Abstract

Air pollution epidemiology studies often implement a two-stage approach. Exposure models are built using observed monitoring data to predict exposure at participant locations where the true exposure is unobserved, and the predictions used to estimate the health effect. This induces measurement error which may bias the estimated health effect and affect its standard error. The impact of measurement error depends on assumed data generating mechanisms and the approach used to estimate and predict exposure. A paradigm wherein the exposure surface is fixed and the subject and monitoring locations are random has been previously motivated, but corresponding measurement error methods exist only when modeling exposure with simple, low-rank, unpenalized regression splines.

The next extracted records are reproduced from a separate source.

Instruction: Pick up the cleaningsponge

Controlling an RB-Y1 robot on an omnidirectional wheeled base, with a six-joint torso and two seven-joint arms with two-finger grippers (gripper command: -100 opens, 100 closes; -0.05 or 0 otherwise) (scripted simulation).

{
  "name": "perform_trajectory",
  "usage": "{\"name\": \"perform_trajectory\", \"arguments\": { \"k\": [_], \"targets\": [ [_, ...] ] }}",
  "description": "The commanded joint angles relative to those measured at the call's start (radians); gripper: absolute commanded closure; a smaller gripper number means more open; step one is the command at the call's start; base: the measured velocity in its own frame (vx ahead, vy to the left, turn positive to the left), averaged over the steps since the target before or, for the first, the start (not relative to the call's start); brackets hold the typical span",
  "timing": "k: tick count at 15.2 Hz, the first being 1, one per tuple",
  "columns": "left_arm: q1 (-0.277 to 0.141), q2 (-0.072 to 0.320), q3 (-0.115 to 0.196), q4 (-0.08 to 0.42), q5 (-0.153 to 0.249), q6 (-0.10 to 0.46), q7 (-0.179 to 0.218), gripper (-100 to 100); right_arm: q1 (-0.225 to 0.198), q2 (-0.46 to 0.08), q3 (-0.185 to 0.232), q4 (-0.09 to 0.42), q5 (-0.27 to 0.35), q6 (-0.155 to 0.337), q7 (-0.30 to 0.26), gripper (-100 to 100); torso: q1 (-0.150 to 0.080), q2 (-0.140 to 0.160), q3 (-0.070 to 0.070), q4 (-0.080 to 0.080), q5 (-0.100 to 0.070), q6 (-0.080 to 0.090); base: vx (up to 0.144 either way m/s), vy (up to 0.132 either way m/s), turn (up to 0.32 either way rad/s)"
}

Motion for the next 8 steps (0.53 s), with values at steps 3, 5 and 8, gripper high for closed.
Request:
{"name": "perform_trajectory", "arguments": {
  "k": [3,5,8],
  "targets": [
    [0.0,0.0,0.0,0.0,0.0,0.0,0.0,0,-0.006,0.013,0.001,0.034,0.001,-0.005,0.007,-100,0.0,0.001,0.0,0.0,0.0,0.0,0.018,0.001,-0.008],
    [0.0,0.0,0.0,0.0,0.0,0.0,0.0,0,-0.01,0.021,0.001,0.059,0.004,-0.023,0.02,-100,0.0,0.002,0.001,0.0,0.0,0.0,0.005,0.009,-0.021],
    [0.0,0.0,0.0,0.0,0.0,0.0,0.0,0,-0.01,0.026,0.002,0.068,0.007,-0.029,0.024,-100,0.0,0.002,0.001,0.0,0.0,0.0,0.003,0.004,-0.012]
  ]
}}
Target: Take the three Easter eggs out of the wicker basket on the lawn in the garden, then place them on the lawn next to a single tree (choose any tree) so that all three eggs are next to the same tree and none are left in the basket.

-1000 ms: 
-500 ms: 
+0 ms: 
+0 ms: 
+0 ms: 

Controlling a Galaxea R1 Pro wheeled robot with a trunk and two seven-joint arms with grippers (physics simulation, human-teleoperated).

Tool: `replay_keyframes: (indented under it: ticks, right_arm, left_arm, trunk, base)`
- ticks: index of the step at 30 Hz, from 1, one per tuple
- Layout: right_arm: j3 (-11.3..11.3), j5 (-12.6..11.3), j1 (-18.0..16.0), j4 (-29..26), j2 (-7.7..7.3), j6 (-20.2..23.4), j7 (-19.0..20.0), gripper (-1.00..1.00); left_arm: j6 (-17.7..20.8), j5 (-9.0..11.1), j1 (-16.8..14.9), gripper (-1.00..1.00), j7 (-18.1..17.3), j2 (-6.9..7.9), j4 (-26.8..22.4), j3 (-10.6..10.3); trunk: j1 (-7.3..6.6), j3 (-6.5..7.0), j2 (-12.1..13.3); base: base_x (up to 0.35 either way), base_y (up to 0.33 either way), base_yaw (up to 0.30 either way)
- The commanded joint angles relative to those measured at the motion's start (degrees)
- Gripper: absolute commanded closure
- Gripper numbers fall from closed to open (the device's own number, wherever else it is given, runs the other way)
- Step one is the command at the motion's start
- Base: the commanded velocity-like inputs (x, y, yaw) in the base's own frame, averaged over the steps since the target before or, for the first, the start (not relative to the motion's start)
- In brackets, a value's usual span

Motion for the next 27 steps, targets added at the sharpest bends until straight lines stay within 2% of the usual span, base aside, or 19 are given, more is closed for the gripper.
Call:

We develop a comprehensive treatment of measurement error when modeling exposure with high-but-fixed-rank penalized regression splines. If sufficiently rich, these models well-approximate full-rank methods such as universal kriging while remaining asymptotically tractable. We describe the implications of penalization for measurement error, motivate choosing the penalty to optimize health effect inference, derive an asymptotic bias correction, and provide a simple non-parametric bootstrap to account for all sources of variability. We find that highly parameterizing the exposure model results in severely biased and inefficient health effect inference if no penalty is used. Choosing the penalty to mitigate measurement error yields much less bias and better efficiency, and can lead to better confidence interval coverage than other common penalty selection methods. Combining the bias correction with the non-parametric bootstrap yields accurate coverage of nominal 95 % confidence intervals.